The operation appeared to be a complete success and, undeterred Mo went to Everest with Brummie Stokes, and a huge team including Joe, Bill Barker, Davy Jones, Ian Nicholson and, at the last moment, me as cameraman. Mo,with most of the equipment, got to Base Camp three weeks before the main party and greeted us with delight when we at last caught him up.
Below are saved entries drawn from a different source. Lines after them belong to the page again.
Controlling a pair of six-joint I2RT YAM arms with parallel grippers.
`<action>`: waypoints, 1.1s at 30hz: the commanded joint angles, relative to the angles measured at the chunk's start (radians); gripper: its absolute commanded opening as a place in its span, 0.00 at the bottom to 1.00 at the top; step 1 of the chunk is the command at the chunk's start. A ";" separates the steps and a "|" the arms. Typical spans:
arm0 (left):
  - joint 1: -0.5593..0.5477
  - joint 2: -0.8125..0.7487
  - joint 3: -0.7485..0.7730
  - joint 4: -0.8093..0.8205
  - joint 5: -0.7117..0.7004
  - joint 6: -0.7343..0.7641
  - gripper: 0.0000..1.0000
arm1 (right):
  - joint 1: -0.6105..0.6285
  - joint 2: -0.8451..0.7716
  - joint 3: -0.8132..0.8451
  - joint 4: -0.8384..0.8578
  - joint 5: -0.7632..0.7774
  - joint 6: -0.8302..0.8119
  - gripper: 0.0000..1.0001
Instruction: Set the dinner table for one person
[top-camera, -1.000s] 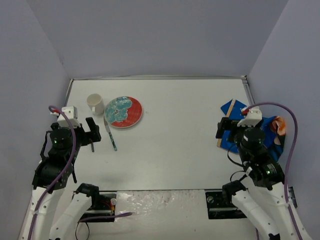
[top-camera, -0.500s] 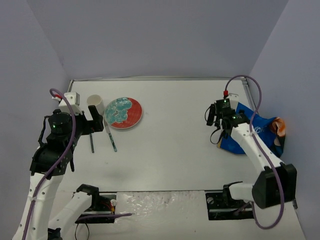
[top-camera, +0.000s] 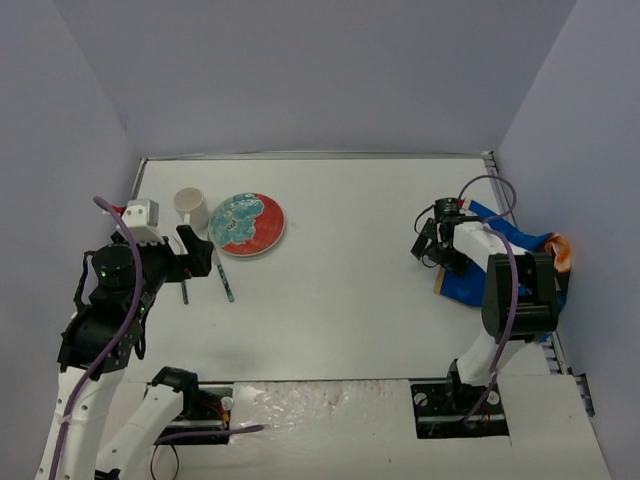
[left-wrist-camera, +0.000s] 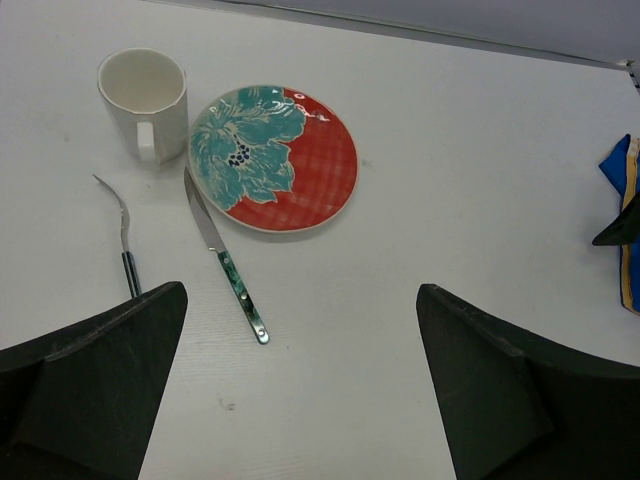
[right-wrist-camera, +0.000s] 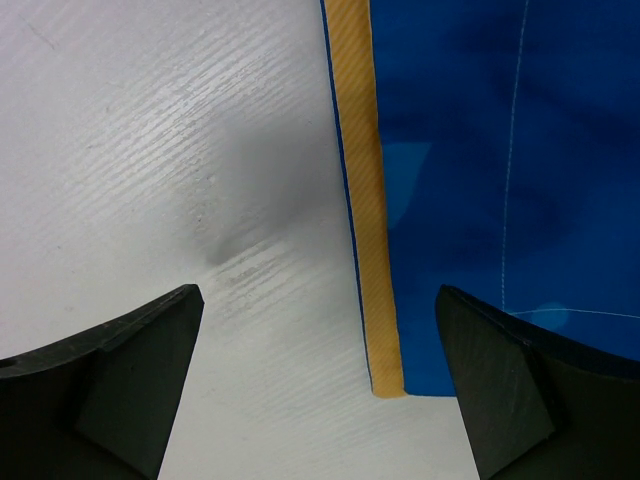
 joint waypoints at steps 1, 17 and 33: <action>-0.012 0.007 0.028 0.055 0.008 -0.004 0.97 | -0.025 0.016 -0.049 0.070 -0.011 0.079 0.98; -0.049 0.048 0.053 0.048 0.007 0.006 0.97 | -0.075 -0.018 -0.206 0.171 -0.042 0.077 0.56; -0.055 0.064 0.053 0.062 0.025 -0.019 0.97 | 0.033 -0.052 -0.148 0.175 -0.039 0.023 0.00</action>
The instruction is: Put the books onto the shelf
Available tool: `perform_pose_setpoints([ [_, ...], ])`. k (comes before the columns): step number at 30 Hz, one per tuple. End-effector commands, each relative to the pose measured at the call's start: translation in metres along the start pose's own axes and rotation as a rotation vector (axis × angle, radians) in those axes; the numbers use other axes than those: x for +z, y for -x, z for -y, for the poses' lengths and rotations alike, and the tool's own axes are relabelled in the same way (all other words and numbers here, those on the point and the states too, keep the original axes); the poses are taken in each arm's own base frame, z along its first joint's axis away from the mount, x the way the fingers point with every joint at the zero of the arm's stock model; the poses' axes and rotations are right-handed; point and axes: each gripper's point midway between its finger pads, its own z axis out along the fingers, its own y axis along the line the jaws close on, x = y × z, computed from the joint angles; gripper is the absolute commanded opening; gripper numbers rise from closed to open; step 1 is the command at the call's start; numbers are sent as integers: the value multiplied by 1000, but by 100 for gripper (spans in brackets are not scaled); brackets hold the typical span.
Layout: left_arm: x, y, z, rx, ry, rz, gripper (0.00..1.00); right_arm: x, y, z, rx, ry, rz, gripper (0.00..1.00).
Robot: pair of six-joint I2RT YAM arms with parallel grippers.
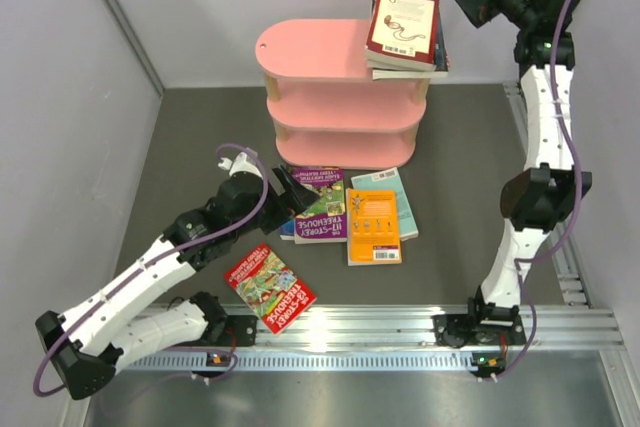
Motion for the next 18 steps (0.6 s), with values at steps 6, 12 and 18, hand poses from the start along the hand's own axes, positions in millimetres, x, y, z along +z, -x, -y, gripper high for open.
perform_pose_setpoints([
  [6,-11,4,3,11,-16,4,94,-111,7,-84,-273,7,192,100],
  [12,6,-35,-15,20,18,-163,96,-202,-64,92,-258,-718,124,100],
  [18,34,-89,-26,85,72,-333,97,-290,-219,203,-196,-966,-178,100],
])
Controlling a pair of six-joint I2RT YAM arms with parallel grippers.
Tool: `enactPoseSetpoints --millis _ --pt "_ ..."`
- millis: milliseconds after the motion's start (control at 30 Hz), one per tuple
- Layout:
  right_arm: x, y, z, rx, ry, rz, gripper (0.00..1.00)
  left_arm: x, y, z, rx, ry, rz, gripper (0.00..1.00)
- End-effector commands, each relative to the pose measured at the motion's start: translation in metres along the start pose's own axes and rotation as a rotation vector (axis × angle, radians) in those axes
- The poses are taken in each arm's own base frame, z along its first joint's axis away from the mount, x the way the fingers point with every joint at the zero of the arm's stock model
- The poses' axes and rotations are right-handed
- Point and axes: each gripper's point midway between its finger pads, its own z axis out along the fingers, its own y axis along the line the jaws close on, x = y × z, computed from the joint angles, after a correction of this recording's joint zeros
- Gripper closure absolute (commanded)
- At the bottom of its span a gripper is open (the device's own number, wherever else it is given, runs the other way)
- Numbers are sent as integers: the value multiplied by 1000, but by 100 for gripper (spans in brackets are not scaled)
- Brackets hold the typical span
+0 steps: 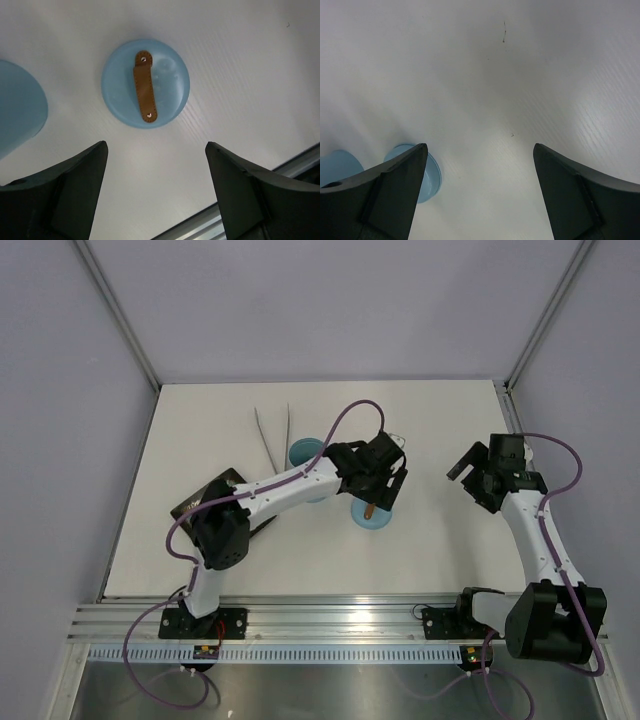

He looked thin and drawn, though his humour was undiminished and as macabre as ever. "If I get really ill Jim, I want you to film me as I throw myself down the Kangshung Face, doused in paraffin and burning like a Viking warrior" Despite performing well (and, incidentally, doing the lion's share of the filming himself when I was ill) Mo's health had deteriorated by the end of the year. He bore his illness, and another operation, with a courage and humour that was moving beyond words. Many visitors came away from the house still laughing through the tears. Even near the end a small part of me hoped, irrationally, that Mo could somehow manage to find a way out and he would turn up laughing in the pub, but it was not to be.
As long as there are people who knew him, Mo will live on in a rich kaleidoscope of images, words and events. In 50 hectic years Mo lived a complete life that few people could attain in one hundred.The writer, Al Alvarez, wrote a profile of Mo, 'Feeding the Rat' which was completed before the onset of Mo's illness. The book ends with a curiously prophetic soliloquy from Mo himself, the last words being
... to snuff it without knowing who you are and what you are capable of .... I can't think of anything sadder than that.